300 Gäste feiern Nettetals Kultkneipe
Das Quartier Latin gibt es seit 50 Jahren. Zur Jubiläumsparty kamen zahlreiche Besucher, die schon in den Anfangsjahren dort Bier tranken.
Kaldenkirchen. Gesittet, brav und etwas in die Jahre gekommen — so wirkten sie, die vielen Gäste bei der Feier zum 50-jährigen Bestehen der Kneipe Quartier Latin in Kaldenkirchen. Wie sich die Zeiten ändern: „In den Anfängen war die Kneipe verrufen als Treffpunkt der langhaarigen Hippies, Gammler und Taugenichtse“, erinnerte sich Frieda Heines (61), Initiator und Organisator des Festes, schmunzelte und fügte hinzu: „Die Stammgäste von damals sind heute zumeist etablierte Bürger, halten der Kneipe aber die Treue.“
Tatsächlich kamen viele von ihnen am Samstagabend zur Bahnhofstraße in Kaldenkirchen, um anlässlich des 50. Geburtstages der Kultkneipe bis tief in die Nacht in Erinnerungen zu schwelgen. Sie standen und saßen in Gruppen, dicht gedrängt. Immer wieder Rätselraten und dann Wiedersehensfreude: „Bist du nicht der. . .?“
Die Bierzapfer hinter den Theken drinnen und am Getränkewagen draußen hatten alle Hände voll zu tun. Manche der insgesamt 300 Gäste waren mit ihren erwachsenen Kindern gekommen. Heines: „Dass Gäste von damals ihre Kinder mitbringen, das ist so typisch Quartier Latin, alles irgendwie familiär.“ Was sonst noch typisch ist für diese Kneipe, die laut Heines „Generationen geprägt hat“, darüber resümierten ehemalige und derzeitige Stammgäste.
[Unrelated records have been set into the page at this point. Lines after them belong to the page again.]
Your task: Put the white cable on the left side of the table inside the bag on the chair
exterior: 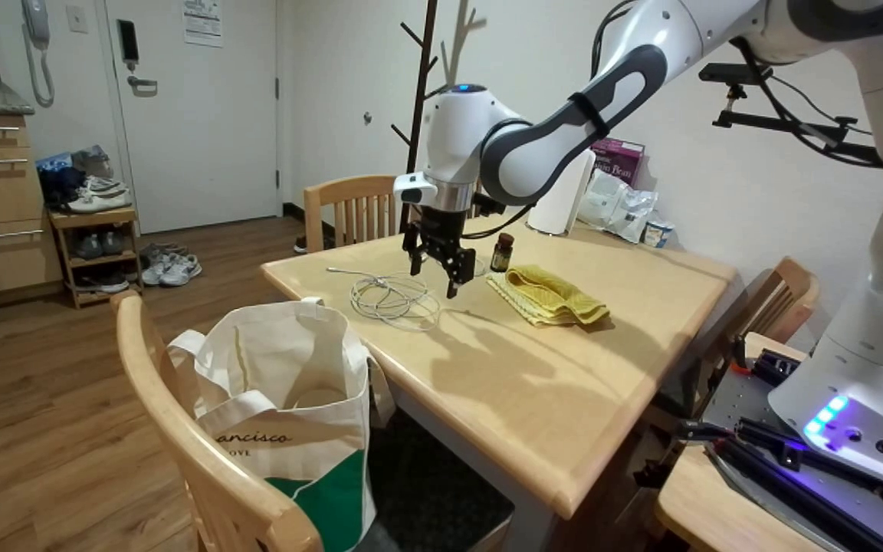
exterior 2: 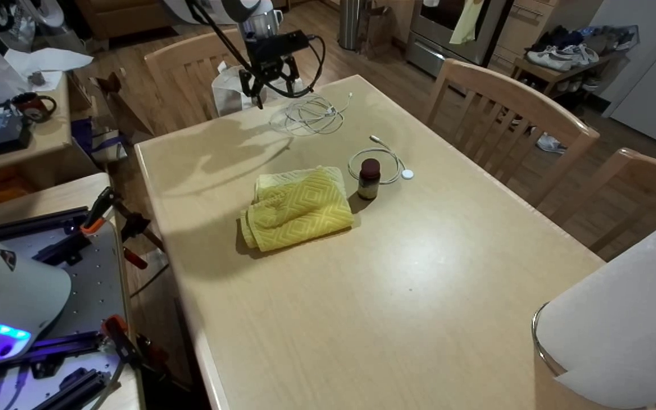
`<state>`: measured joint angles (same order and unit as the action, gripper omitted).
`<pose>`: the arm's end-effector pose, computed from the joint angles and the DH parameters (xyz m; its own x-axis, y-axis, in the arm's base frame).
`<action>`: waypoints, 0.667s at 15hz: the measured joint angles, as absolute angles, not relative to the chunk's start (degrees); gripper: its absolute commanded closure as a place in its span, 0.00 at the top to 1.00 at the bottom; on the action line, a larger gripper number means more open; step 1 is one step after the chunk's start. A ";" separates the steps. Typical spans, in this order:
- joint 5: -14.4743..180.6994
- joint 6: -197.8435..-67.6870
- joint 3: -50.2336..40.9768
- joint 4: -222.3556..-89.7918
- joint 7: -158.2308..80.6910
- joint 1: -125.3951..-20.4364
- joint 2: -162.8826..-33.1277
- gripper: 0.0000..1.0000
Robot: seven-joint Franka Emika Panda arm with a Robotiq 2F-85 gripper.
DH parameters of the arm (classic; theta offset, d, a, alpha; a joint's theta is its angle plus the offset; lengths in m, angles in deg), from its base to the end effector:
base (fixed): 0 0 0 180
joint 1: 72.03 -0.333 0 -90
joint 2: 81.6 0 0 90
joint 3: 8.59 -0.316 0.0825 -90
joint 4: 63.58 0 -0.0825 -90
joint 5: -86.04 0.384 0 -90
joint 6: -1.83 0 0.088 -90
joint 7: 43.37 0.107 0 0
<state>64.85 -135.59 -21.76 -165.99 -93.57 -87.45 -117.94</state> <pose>0.5831 0.3020 0.2048 -0.0310 0.9953 -0.0921 0.9971 0.0373 0.0670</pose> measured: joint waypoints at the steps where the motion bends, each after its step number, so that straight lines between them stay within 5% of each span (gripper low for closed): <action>1: 64.79 -135.59 -21.25 -165.37 -93.49 -87.86 -119.17 1.00; 9: 62.06 -136.40 -17.81 -155.92 -92.95 -91.10 -128.99 0.99; 10: 61.68 -136.50 -17.50 -155.05 -92.60 -91.45 -129.33 0.74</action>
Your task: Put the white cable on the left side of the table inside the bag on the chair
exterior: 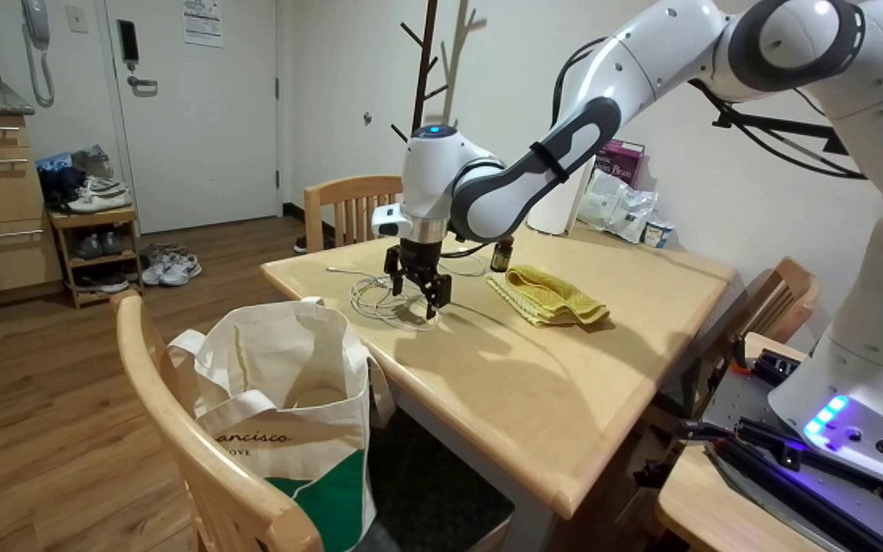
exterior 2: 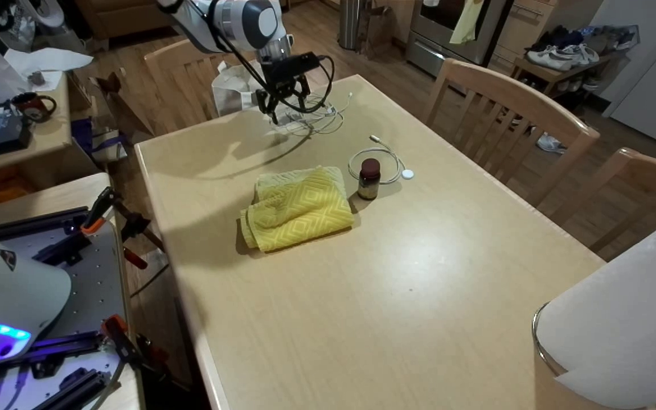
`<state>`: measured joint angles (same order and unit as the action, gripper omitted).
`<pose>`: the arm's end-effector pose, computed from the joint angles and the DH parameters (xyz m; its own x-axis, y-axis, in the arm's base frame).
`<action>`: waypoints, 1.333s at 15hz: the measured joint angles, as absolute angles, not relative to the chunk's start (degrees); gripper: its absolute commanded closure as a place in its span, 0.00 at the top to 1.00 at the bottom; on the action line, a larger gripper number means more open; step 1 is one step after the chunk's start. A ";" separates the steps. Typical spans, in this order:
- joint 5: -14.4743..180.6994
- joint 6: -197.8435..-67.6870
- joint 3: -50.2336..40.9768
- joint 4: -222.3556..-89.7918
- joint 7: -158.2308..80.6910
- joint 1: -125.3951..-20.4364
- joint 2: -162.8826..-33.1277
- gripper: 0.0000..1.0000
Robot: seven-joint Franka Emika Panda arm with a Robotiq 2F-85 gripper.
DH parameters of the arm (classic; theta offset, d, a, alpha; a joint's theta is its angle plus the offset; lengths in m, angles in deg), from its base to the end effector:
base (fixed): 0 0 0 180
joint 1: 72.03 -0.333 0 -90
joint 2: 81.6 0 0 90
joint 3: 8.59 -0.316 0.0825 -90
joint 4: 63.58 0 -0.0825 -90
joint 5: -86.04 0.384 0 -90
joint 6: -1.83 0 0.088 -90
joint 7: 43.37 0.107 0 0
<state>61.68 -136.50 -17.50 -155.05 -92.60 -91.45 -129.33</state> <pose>0.6153 0.3142 0.1449 -0.0444 0.9897 -0.1364 0.9938 0.0576 0.0948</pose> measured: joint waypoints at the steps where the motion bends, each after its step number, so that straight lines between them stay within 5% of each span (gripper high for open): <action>1: 61.35 -136.54 -17.18 -154.32 -92.32 -91.77 -129.58 0.74; 5: 60.94 -136.50 -16.76 -152.59 -92.23 -92.21 -130.37 0.52; 6: 60.94 -136.48 -16.74 -152.41 -92.23 -92.24 -130.62 0.88; 10: 60.94 -135.59 -16.70 -151.98 -92.23 -92.25 -131.52 0.98; 11: 60.94 -135.09 -16.65 -151.79 -92.23 -92.25 -131.60 0.58; 13: 60.94 -134.43 -16.50 -151.51 -92.24 -92.25 -131.82 0.60; 20: 60.94 -132.99 -16.61 -150.66 -92.24 -92.29 -131.97 0.15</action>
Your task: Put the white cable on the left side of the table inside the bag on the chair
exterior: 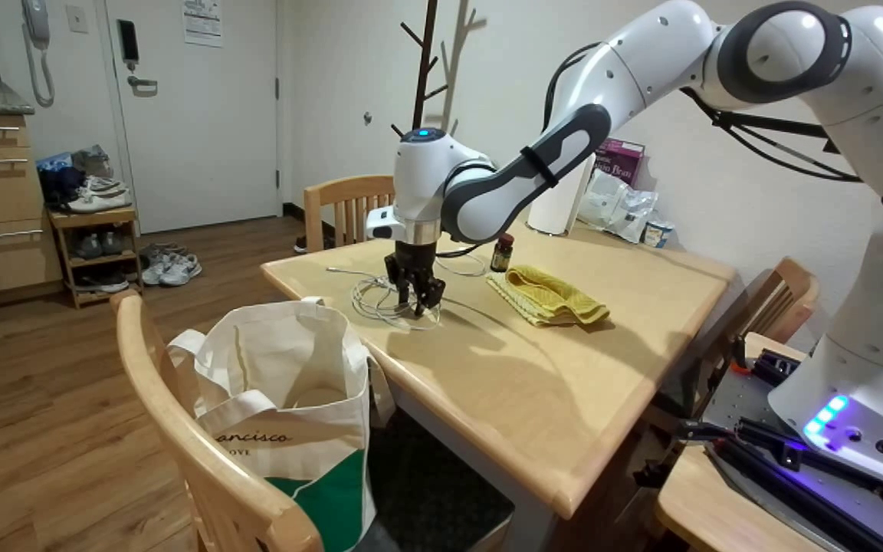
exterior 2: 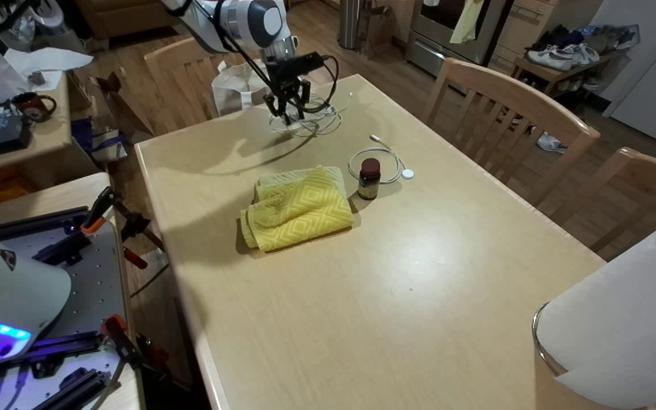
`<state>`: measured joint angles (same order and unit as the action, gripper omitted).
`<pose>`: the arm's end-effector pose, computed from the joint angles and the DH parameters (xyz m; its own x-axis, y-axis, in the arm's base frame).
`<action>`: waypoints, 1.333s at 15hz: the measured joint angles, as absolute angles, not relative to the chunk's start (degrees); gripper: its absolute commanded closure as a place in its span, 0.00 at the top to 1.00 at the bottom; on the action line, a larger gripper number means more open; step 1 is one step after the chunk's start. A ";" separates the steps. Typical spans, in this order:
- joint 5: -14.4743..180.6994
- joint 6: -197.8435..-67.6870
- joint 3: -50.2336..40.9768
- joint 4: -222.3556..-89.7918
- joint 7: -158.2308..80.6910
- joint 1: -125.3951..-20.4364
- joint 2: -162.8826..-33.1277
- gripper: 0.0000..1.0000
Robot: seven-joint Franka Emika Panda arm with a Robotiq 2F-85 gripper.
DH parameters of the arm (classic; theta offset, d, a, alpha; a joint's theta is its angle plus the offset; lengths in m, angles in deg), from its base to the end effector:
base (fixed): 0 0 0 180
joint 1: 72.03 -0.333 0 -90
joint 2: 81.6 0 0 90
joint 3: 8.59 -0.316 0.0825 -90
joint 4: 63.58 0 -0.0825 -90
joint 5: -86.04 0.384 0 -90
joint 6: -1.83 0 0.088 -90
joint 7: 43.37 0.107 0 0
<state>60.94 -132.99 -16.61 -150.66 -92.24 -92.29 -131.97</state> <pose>0.6271 0.3145 0.1378 -0.0343 0.9834 -0.1780 0.9952 0.0499 0.0841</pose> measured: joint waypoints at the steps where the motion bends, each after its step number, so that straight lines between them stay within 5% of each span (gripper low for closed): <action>1: 60.94 -132.98 -16.61 -150.54 -92.24 -92.29 -131.97 0.08; 5: 60.98 -132.98 -16.65 -150.07 -92.24 -92.18 -131.88 0.00; 20: 61.61 -132.95 -19.86 -145.88 -92.25 -91.15 -122.98 0.03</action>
<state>61.61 -132.95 -19.86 -145.88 -92.25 -91.15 -122.98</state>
Ludger Peters (66) aus Kaldenkirchen etwa erinnerte sich gut an die Gründerjahre: „Die Ausstattung war und ist urig, erst mit Biedermeier-Möbeln, dann zum Teil mit ausrangierten Kirchenbänken aus St. Clemens.“ Dass die Kneipe von Anfang an zu einem Magneten für junge Leute wurde, lag „auch an der Musik der 1968er- und folgenden Jahre. Rock war für viele eine Alternative zur Tanzmusik der Disko Kings“.
Vor allem aber, betonte Peters, sei der Kneipengründer eine Persönlichkeit gewesen. „Axel Langner hatte eine besondere Ausstrahlung. Er war Geschäftsmann, klar, aber mit sozialer Ader, hatte immer ein offenes Ohr für seine Gäste, für die und mit denen er viel unternahm, ob Fußball mit der Thekenmannschaft, Heiligabend-Feiern oder Kartenspiele“, sagte Peters.
„Hier waren viele Studenten, Gymnasiasten. Man wollte dazugehören, mitreden können. Für mich war das Ansporn, mich fort- und weiterzubilden. So gesehen hat das ,Axel’ mein Leben schon beeinflusst, und das ging vielen so“, erzählte Heines, der dort einige Jahre kellnerte. Ähnlich fiel Peters‘ Wertung aus: „Politik war damals in den 1970er-Jahren bei den jungen Leuten in der Kneipe immer ein Thema.“ Friedensbewegte und Atomkraftgegner galten als „links“, wurden von aufgeschreckten Spießbürgern schnell in einen Topf geworfen mit Drogenkonsumenten: „Dabei durfte in der Kneipe nie gehascht werden, da achtete Axel drauf“, stellte Heines klar.
Bis heute wird die Kneipe nach dem 1996 verstorbenen Gründer im Volksmund das „Axel“ genannt. Einmal im Monat treffen sich auf Heines’ Initiative Gäste der Gründerjahre zum Stammtisch der „Alt-Axelianer“. Mit dabei Peter Schwan (65): „Das ist immer eine schöne Runde, meist sind wir so zehn Leute.“
Das Quartier Latin übernahmen 1992 die vier Wirte Mark und Patrick Dors, Annerose Pannwitz und Thomas Kolodziej. „Wir haben versucht, die Kneipe in Axels Sinne weiterzuführen, ohne ihn zu kopieren“, erklärte Pannwitz. Auch unter der Regie der Vier blieb das Lokal Kult, und wie zu Langners Zeiten helfen auch heute Freunde der Wirte mit.